_RECORDS TO PROCESS_:
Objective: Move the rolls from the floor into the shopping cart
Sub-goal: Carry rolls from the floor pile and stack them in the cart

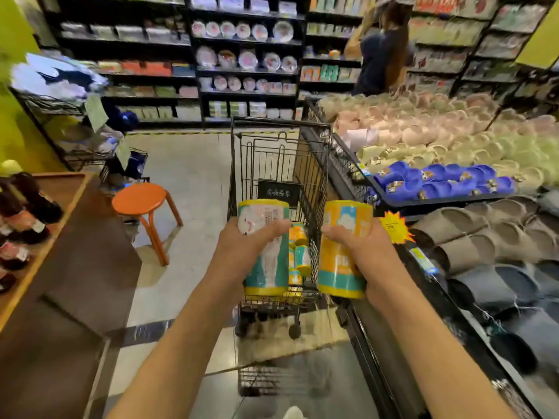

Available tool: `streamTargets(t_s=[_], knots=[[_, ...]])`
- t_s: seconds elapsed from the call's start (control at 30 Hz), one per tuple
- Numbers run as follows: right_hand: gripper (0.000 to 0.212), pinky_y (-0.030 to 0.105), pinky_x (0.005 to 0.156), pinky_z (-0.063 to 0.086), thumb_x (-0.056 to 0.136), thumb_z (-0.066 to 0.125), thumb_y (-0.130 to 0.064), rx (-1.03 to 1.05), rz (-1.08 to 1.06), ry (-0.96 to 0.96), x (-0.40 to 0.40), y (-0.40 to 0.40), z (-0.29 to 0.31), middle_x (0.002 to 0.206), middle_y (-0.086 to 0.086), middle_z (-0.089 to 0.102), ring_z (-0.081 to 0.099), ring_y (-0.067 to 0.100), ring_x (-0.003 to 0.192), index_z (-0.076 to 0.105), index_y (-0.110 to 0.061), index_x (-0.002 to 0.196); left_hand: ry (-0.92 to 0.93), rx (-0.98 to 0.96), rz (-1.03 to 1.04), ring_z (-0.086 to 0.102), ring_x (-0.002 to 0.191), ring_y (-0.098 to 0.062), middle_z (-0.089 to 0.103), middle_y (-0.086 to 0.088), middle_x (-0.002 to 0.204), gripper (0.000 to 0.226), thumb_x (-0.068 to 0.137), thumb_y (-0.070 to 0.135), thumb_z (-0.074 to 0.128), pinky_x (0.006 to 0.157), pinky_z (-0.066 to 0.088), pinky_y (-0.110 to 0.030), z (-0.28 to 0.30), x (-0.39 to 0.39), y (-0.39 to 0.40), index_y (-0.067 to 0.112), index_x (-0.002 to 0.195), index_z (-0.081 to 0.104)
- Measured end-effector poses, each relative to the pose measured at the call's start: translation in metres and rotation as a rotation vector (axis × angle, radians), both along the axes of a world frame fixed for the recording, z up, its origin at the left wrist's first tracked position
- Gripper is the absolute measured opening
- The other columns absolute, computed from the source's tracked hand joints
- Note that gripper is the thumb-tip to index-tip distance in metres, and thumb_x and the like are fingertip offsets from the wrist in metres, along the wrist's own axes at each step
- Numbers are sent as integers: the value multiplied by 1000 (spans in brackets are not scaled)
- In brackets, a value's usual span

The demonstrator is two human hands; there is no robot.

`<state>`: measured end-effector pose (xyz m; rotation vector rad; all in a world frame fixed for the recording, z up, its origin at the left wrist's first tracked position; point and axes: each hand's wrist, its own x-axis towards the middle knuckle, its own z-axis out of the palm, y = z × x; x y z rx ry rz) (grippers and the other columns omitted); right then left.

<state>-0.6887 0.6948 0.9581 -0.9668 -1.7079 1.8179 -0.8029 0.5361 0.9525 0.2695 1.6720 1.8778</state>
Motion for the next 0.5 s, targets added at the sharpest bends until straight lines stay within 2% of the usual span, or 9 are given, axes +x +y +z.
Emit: streamTargets(t_s=[0.07, 0.17, 0.37, 0.43, 0.5], knots=[[48, 23, 49, 55, 80, 84, -11, -24, 16, 1, -17, 30, -7, 101, 7, 73, 73, 5, 65, 57, -11, 120, -16, -15, 34, 77, 86, -25, 79, -5, 98, 44, 77, 27, 84, 76, 63, -44, -3, -13, 25, 17, 116, 67], [54, 30, 58, 59, 78, 86, -20, -35, 53, -17, -41, 72, -15, 107, 8, 73, 75, 15, 79, 57, -14, 123, -23, -43, 73, 77, 83, -23, 79, -5, 95, 40, 78, 24, 83, 62, 61, -33, -5, -32, 62, 15, 114, 68], [71, 40, 68, 63, 63, 93, -33, -69, 77, -72, -91, 141, -40, 109, 10, 74, 76, 23, 87, 58, -13, 121, -58, -112, 80, 77, 84, -24, 79, -6, 96, 42, 79, 25, 84, 66, 62, -34, -21, -74, 130, 14, 115, 67], [64, 42, 72, 63, 69, 92, -28, -85, 74, -90, -110, 159, -49, 109, 8, 72, 75, 23, 89, 55, -16, 120, -70, -130, 88, 77, 84, -24, 79, -7, 96, 44, 77, 25, 85, 66, 62, -34, -31, -93, 149, 13, 115, 66], [58, 43, 75, 63, 72, 90, -26, -90, 63, -112, -132, 176, -59, 108, 6, 71, 74, 22, 91, 53, -18, 117, -87, -159, 87, 77, 86, -25, 78, -8, 100, 57, 72, 29, 89, 69, 63, -39, -43, -117, 166, 13, 120, 62]])
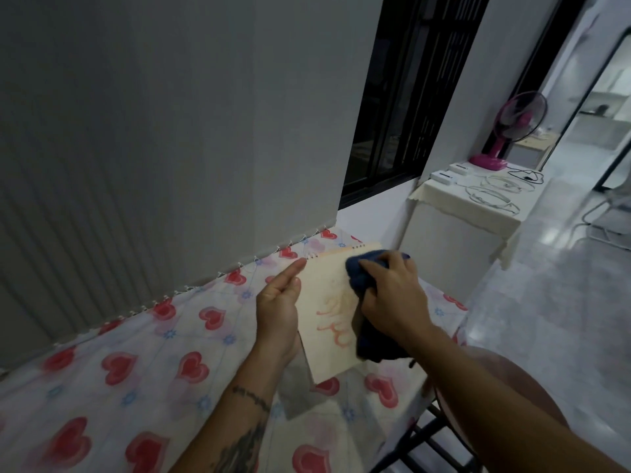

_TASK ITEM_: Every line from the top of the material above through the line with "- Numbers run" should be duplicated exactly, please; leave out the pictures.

_EXERCISE OUTPUT_:
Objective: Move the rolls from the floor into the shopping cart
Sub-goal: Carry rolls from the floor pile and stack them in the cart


Available tool: `streamTargets(t_s=[_], knots=[[_, ...]])`
- t_s: seconds elapsed from the call's start (control at 30 Hz), one per tuple
- Numbers run as follows: right_hand: gripper (0.000 to 0.212), pinky_y (-0.030 to 0.105), pinky_x (0.005 to 0.156), pinky_z (-0.063 to 0.086), thumb_x (-0.056 to 0.136), thumb_z (-0.066 to 0.125), thumb_y (-0.130 to 0.064), rx (-1.03 to 1.05), rz (-1.08 to 1.06), ry (-0.96 to 0.96), x (-0.40 to 0.40), y (-0.40 to 0.40), z (-0.29 to 0.31), middle_x (0.002 to 0.206), middle_y (-0.086 to 0.086), middle_z (-0.089 to 0.102), ring_z (-0.081 to 0.099), ring_y (-0.067 to 0.100), ring_x (-0.003 to 0.192), index_z (-0.076 to 0.105), index_y (-0.110 to 0.061), index_x (-0.002 to 0.196); left_hand: ry (-0.92 to 0.93), rx (-0.98 to 0.96), rz (-1.03 to 1.04), ring_z (-0.086 to 0.102), ring_x (-0.002 to 0.191), ring_y (-0.098 to 0.062), middle_z (-0.089 to 0.103), middle_y (-0.086 to 0.088), middle_x (-0.002 to 0.204), gripper (0.000 to 0.226), thumb_x (-0.068 to 0.137), thumb_y (-0.070 to 0.135), thumb_z (-0.074 to 0.128), pinky_x (0.006 to 0.157), pinky_z (-0.066 to 0.088), pinky_y (-0.110 to 0.030), z (-0.28 to 0.30), x (-0.39 to 0.39), y (-0.39 to 0.40), index_y (-0.067 to 0.112), index_x (-0.002 to 0.195), index_z (-0.081 to 0.104)

Thus the exercise is complete.